What the task asks – Below are the records; copy each line in them that holds the word "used".

Stored items –
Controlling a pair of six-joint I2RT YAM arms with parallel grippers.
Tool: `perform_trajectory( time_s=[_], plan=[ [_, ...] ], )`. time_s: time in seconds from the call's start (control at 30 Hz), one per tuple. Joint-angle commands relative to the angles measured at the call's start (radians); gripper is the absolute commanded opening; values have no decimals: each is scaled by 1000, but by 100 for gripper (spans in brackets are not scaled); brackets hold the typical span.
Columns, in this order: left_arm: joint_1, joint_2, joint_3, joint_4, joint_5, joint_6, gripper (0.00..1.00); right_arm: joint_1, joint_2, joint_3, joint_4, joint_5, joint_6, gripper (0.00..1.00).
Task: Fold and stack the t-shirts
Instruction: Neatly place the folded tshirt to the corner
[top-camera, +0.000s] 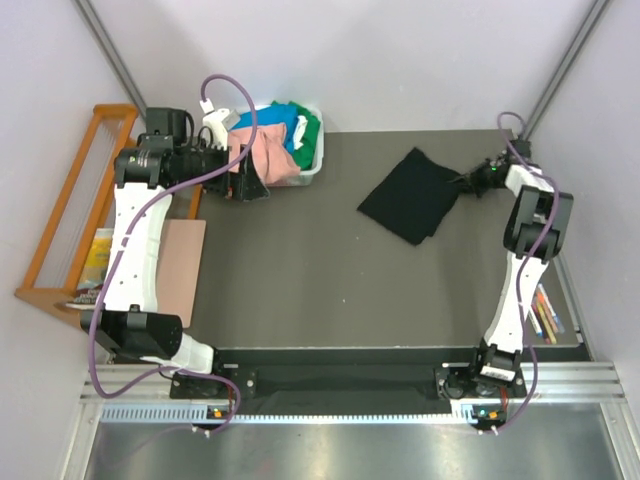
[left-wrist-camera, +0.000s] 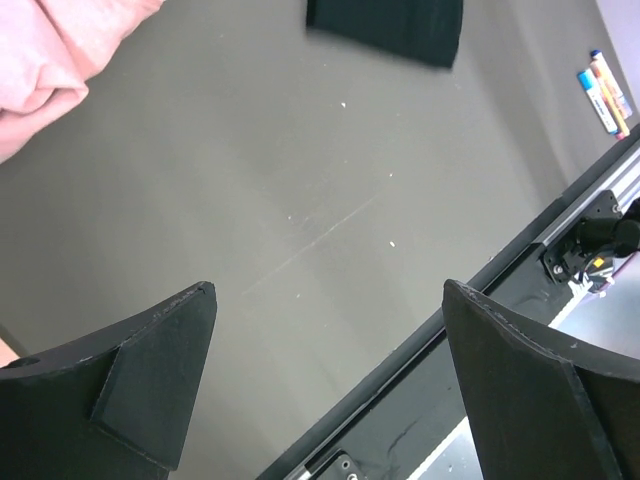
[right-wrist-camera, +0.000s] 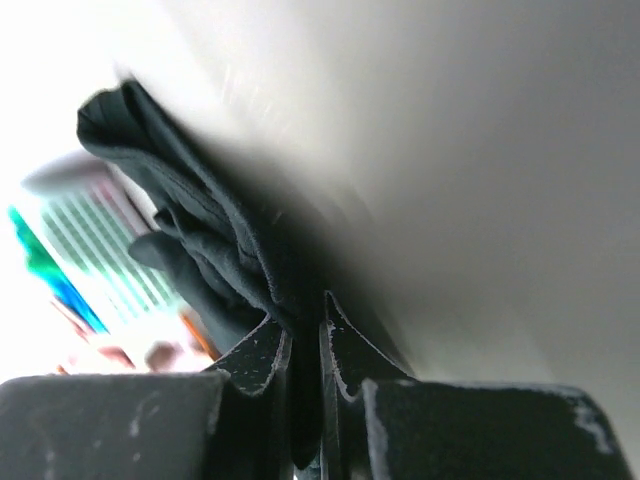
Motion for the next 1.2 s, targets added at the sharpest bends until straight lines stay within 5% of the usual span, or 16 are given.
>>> perform_trajectory(
  time_s=[0.0,0.13,0.33,0.43,0.47,0.57,1.0,1.07,1.17],
  plan=[
    [5,-36,-28,-1,-7,18,99,-111,-89,-8,97,202,114,0],
    [5,-25,-37,12,8,11,99,-197,-263,-253,238,374,170,0],
    [5,-34,-48,19,29,0,99,-253,-350,-352,241,414,154,0],
    [5,-48,-57,15,34,3,99,-234,-228,-219,103,283,108,37],
    [5,-52,-60,15,34,3,99,-227,-175,-185,53,269,91,64],
    [5,-74,-68,6,31,11,99,-193,-189,-136,-40,316,23,99],
    [5,-131,-124,35,42,5,99,14,-638,-102,-296,952,-147,100],
    [5,-132,-132,45,45,0,99,39,-712,-172,-255,918,-161,100],
    [5,-138,-147,56,39,-3,99,54,-711,-287,-167,673,-167,100]
  ],
)
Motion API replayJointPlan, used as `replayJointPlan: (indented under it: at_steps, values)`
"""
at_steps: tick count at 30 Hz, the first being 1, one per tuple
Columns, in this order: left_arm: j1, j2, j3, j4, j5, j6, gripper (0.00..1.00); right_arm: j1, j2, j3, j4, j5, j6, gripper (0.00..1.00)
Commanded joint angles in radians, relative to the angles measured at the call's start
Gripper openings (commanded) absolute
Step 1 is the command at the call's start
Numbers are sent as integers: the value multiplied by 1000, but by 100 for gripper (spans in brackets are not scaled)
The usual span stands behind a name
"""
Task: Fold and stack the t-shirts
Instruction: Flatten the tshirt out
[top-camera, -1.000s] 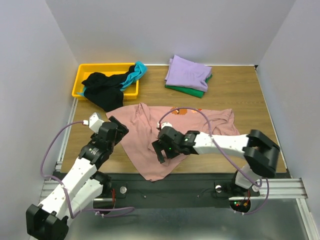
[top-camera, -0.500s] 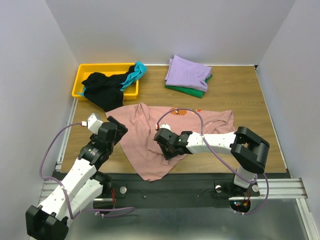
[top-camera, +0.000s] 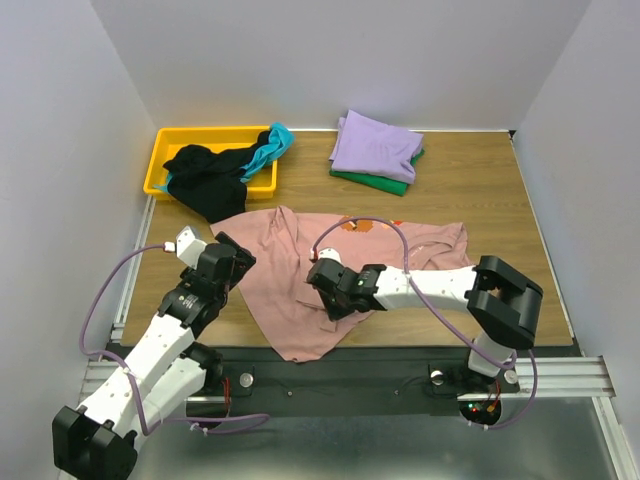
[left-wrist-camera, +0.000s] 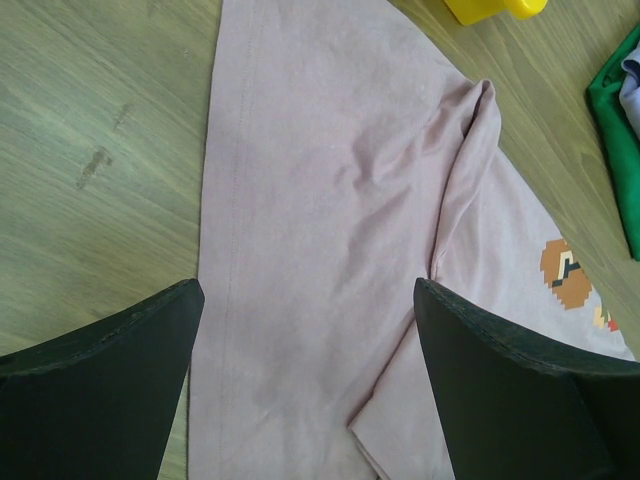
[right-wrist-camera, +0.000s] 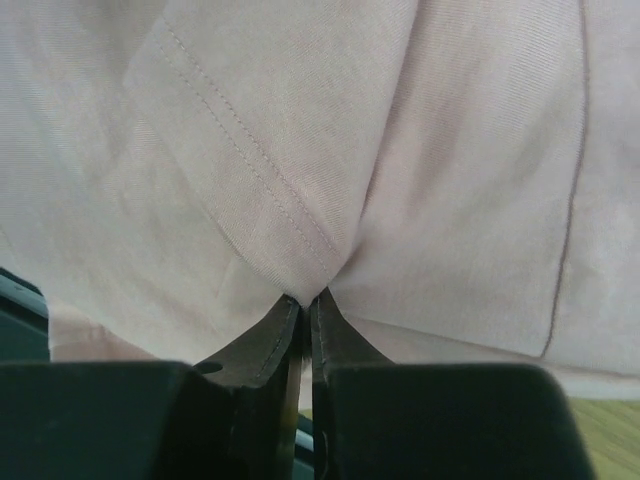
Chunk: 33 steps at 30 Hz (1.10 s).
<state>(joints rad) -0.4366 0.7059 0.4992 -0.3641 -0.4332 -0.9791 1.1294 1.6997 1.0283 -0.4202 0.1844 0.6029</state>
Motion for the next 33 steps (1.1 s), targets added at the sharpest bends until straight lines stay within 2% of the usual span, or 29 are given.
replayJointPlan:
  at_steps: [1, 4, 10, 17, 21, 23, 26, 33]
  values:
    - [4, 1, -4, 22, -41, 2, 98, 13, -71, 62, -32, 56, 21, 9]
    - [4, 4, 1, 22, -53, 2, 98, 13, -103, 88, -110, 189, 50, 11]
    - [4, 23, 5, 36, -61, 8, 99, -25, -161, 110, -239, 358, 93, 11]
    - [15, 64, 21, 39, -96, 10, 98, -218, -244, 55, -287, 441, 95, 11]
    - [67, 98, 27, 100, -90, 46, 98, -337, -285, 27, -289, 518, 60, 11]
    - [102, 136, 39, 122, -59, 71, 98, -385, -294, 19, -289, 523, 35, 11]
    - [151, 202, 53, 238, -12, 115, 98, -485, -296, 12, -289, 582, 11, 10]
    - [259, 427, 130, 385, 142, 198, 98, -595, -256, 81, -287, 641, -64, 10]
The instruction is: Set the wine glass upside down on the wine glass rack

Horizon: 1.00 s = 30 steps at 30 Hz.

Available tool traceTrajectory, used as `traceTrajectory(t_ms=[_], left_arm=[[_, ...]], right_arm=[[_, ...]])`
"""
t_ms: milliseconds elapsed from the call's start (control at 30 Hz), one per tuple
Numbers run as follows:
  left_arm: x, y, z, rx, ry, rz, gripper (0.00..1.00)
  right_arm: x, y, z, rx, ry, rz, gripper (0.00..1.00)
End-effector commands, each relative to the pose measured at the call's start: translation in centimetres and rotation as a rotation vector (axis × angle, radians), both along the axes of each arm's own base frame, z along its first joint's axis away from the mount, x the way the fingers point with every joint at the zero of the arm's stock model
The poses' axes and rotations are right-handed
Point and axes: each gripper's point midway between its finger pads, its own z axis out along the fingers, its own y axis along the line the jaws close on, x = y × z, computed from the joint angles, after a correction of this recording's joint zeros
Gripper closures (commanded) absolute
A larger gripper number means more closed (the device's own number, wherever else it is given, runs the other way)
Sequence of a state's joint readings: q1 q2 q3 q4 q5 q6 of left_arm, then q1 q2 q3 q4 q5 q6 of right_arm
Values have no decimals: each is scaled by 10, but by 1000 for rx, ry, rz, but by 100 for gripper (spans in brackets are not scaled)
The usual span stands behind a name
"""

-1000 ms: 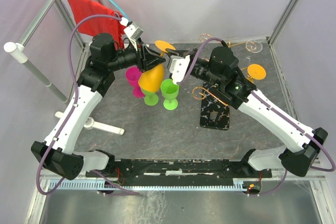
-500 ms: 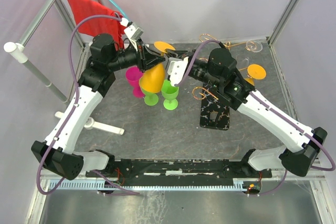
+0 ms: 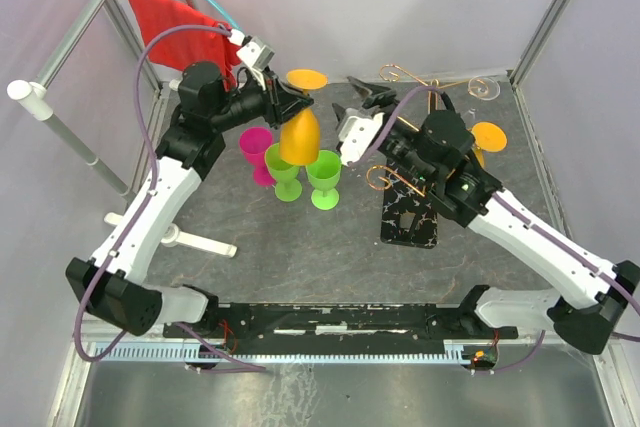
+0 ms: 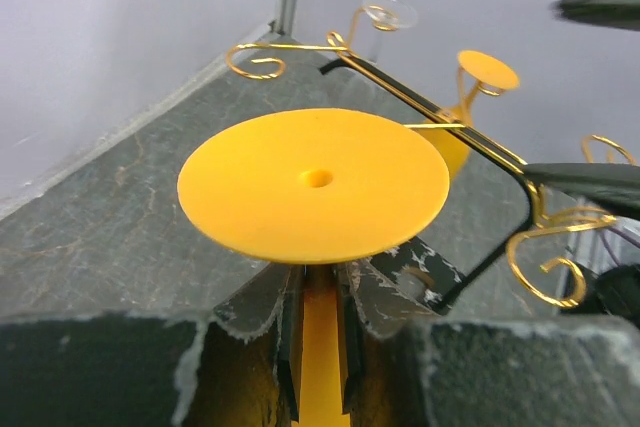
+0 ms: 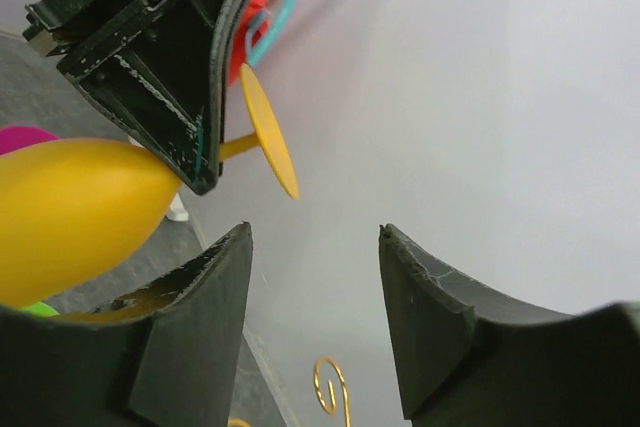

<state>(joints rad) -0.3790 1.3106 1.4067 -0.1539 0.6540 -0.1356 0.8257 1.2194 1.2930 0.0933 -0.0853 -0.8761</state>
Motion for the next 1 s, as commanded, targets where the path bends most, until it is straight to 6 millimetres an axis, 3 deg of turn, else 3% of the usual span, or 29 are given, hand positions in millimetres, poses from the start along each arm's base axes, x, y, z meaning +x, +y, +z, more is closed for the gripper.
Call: traceTrajectory(t_ms=[0, 233, 500, 733, 967], left_arm=[[35, 1, 29, -47, -129, 95, 97], [87, -11, 21, -68, -233, 143, 97], [140, -28, -12, -68, -332, 211, 97], [136, -64, -27, -132, -483, 169, 97], [131, -99, -51, -147, -490, 93, 97]], right_arm=[[-4, -49, 38, 236, 22, -156, 37], [-17, -127, 26, 466, 231, -410, 33], [-46, -168, -2, 529, 344, -462, 31], [-54, -179, -28, 494, 365, -487, 30], [-62, -194, -41, 490, 381, -521, 30]])
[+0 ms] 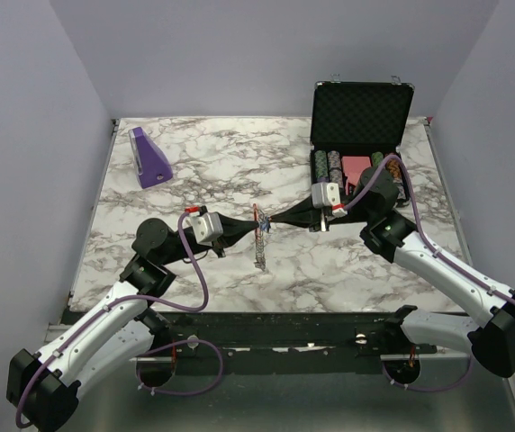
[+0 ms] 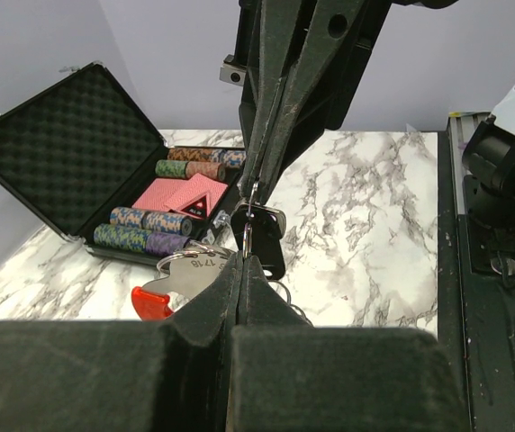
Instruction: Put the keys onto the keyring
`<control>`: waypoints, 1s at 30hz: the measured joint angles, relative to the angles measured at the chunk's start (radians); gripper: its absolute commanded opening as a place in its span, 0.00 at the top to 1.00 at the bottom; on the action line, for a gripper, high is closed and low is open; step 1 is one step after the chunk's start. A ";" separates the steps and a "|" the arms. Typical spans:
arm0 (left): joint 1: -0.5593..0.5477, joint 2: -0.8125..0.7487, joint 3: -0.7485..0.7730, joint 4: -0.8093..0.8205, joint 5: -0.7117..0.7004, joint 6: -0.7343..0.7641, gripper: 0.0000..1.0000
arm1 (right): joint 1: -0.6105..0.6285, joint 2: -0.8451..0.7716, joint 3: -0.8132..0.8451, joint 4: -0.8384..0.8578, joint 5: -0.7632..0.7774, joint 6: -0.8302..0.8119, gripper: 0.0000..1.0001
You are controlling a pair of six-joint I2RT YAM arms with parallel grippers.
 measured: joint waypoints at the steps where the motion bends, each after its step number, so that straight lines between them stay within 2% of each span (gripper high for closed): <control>1: 0.000 0.000 0.000 -0.001 0.000 0.000 1.00 | 0.000 0.000 0.000 0.000 -0.003 0.000 1.00; 30: 0.000 0.000 0.000 0.029 0.002 -0.009 1.00 | 0.000 0.000 0.000 0.001 -0.007 0.011 1.00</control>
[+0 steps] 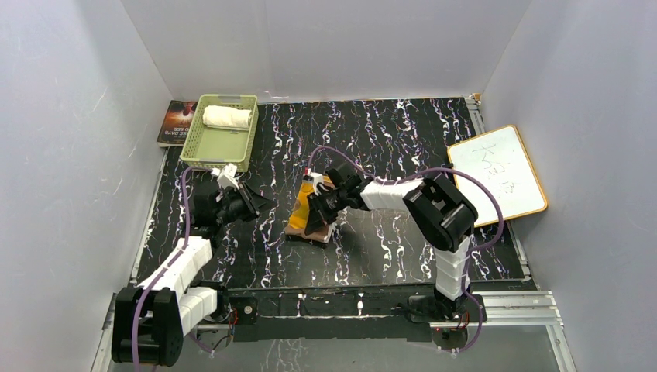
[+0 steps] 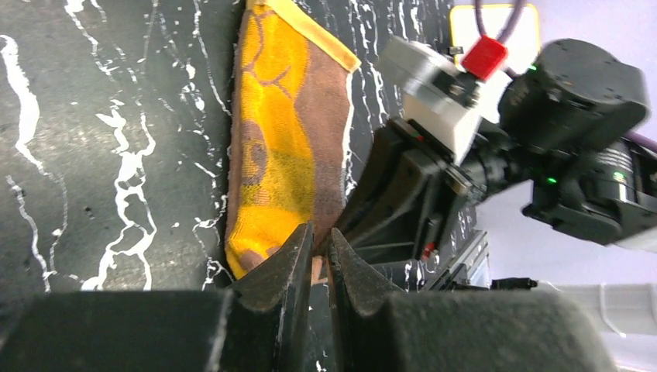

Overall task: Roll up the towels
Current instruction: Roll the towel at the center of the board.

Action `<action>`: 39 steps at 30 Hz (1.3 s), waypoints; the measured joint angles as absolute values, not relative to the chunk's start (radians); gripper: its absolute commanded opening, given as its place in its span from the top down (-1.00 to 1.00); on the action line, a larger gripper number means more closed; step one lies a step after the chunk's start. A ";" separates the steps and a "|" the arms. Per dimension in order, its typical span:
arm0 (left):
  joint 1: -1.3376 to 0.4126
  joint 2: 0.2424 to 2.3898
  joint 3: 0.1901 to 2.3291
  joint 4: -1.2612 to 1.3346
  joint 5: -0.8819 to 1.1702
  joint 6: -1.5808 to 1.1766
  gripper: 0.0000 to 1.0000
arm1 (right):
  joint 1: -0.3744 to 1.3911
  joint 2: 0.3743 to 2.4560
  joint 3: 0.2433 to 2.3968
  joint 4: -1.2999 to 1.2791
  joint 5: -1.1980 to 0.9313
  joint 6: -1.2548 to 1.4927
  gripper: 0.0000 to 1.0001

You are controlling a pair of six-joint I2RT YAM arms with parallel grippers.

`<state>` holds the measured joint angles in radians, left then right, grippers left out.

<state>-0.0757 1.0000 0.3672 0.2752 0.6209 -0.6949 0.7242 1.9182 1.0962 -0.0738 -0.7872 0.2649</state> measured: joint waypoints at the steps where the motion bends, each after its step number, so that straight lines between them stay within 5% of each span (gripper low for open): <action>1: -0.080 1.010 0.367 0.295 0.633 -0.701 0.77 | 0.716 1.934 1.103 -0.075 -0.802 0.278 1.00; 9: -0.159 1.116 0.336 0.452 0.680 -0.753 1.00 | 0.627 2.068 1.128 -0.073 -0.940 0.421 1.00; 28: -0.331 1.291 0.252 0.767 0.785 -0.841 1.00 | 0.594 2.136 1.164 -0.082 -1.023 0.530 1.00; 39: -0.336 1.658 0.203 1.079 0.727 -0.938 1.00 | 0.594 2.136 1.164 -0.084 -1.023 0.529 1.00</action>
<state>-0.3363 1.6585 0.2028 1.0790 0.7273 -0.9382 0.5941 2.1365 1.1641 -0.0841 -1.0225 0.5293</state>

Response for this exercise –
Motion API replayJointPlan, used as `replayJointPlan: (indented under it: at_steps, values)`
Available tool traceTrajectory, used as `traceTrajectory(t_ms=[_], left_arm=[[_, ...]], right_arm=[[_, ...]])`

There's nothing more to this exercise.